J.C. Tretter, the NFLPA president and center of the Cleveland Browns, has been very critical of the NFL's handling of the 2020 season amid the COVID-19 pandemic. And he still isn't holding back. While the NFL and NFLPA verbally agreed to a revised CBA ahead of the 2020 season, Tretter claims the league tried to ‘walk back' some of the concessions of the deal.

“Especially this weekend but through the whole thing, the NFL wanted to kind of walk back a lot of the really good things we had gotten in the deal,” Tretter said, via ProFootballTalk. “And once they realized there were things they didn’t like, they wanted to change that. And we weren’t willing to move off the deal that we signed because we thought we had a really good deal. There were issues on the economics, there were issues on the safety protections that they wanted to make last-minute adjustments to that we just weren’t going to allow to be changed.”

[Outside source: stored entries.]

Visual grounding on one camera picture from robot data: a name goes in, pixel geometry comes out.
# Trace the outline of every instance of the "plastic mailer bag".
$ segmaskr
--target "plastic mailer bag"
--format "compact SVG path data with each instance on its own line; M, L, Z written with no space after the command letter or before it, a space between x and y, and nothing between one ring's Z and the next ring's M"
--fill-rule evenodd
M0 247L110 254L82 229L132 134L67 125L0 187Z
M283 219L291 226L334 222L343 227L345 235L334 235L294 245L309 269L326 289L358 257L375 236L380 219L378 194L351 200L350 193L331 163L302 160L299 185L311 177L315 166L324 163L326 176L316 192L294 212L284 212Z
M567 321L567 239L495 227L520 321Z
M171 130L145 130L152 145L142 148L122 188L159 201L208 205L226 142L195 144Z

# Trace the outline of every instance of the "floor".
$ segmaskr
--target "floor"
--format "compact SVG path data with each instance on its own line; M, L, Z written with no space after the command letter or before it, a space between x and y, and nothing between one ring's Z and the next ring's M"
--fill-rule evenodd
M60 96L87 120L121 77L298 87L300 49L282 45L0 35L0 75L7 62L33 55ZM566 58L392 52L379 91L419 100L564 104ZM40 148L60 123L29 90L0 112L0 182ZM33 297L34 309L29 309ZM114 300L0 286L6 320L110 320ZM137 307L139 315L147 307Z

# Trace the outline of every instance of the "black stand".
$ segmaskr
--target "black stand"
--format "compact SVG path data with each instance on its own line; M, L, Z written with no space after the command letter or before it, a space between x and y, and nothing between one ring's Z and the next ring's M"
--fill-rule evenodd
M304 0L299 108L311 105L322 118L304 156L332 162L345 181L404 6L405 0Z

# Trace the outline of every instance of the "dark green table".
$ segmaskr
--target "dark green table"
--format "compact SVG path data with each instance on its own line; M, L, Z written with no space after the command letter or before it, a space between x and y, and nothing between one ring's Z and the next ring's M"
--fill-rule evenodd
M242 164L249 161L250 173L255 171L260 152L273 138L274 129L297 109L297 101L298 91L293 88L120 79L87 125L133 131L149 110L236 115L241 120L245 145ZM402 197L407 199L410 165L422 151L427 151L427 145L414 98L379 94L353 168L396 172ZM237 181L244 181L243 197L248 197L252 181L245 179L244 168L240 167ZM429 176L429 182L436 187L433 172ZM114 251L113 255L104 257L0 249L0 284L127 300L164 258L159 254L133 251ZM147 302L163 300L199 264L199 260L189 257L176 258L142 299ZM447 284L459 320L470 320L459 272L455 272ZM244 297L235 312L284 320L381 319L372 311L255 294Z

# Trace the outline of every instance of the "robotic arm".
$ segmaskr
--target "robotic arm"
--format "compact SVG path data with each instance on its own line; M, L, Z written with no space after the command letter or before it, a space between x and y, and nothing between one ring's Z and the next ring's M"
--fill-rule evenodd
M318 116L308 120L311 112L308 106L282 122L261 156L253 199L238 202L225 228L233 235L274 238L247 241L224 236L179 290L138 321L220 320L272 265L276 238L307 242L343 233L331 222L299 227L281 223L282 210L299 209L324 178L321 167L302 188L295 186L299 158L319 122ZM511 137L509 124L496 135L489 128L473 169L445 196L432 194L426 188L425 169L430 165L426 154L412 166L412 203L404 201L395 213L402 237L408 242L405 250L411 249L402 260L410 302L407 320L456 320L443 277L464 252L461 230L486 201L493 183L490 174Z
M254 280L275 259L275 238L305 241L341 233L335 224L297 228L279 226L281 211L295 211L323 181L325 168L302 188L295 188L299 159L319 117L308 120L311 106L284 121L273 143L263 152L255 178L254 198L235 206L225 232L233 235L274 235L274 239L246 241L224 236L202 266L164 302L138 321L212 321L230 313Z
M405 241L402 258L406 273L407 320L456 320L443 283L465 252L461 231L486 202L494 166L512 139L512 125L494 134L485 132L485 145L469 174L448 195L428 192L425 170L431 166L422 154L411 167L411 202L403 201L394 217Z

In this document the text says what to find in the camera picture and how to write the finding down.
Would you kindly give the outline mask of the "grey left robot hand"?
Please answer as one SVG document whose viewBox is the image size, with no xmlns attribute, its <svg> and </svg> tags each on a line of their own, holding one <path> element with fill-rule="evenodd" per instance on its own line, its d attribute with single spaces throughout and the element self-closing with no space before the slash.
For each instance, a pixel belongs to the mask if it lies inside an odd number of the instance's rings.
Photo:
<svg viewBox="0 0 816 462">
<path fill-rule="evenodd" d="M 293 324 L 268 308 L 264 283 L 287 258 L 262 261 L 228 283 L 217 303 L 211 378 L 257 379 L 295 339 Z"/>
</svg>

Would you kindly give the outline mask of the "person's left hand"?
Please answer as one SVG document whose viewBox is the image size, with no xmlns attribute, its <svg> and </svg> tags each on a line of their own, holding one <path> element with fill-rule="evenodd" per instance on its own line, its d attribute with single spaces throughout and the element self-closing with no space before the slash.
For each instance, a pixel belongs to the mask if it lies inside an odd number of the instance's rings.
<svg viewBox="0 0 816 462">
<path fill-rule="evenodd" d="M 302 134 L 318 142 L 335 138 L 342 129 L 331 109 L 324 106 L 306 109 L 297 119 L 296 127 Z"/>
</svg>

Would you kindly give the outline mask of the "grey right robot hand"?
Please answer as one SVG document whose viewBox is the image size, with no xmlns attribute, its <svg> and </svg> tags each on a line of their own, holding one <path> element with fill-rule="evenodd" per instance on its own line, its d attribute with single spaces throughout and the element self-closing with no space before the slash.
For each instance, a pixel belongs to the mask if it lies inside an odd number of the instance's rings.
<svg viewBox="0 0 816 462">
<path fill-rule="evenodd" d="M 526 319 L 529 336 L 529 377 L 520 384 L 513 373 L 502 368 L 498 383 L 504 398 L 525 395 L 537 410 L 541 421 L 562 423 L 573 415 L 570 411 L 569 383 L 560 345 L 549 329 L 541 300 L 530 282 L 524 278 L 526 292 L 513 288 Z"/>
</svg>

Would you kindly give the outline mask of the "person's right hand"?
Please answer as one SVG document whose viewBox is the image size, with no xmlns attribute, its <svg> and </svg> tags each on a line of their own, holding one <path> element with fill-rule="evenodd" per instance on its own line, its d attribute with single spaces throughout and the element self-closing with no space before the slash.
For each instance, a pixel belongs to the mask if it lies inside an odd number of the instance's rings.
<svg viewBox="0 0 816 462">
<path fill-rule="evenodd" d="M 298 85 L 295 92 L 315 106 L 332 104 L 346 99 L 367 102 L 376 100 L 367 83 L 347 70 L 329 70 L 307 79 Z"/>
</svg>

As training camps are getting underway, the NFL and NFLPA finally came to an agreement on a CBA that complies with the implications of the coronavirus. Despite the league coming to terms with the NFLPA, they attempted to remove some of the positive aspects of the deal that pertained to the players.

Earlier this offseason, Tretter called out the NFL for how they were trying to fit COVID-19 around football and not the other way around. Even though the league is beginning to take the necessary precautions, Tretter is still skeptical of the NFL's viewpoints.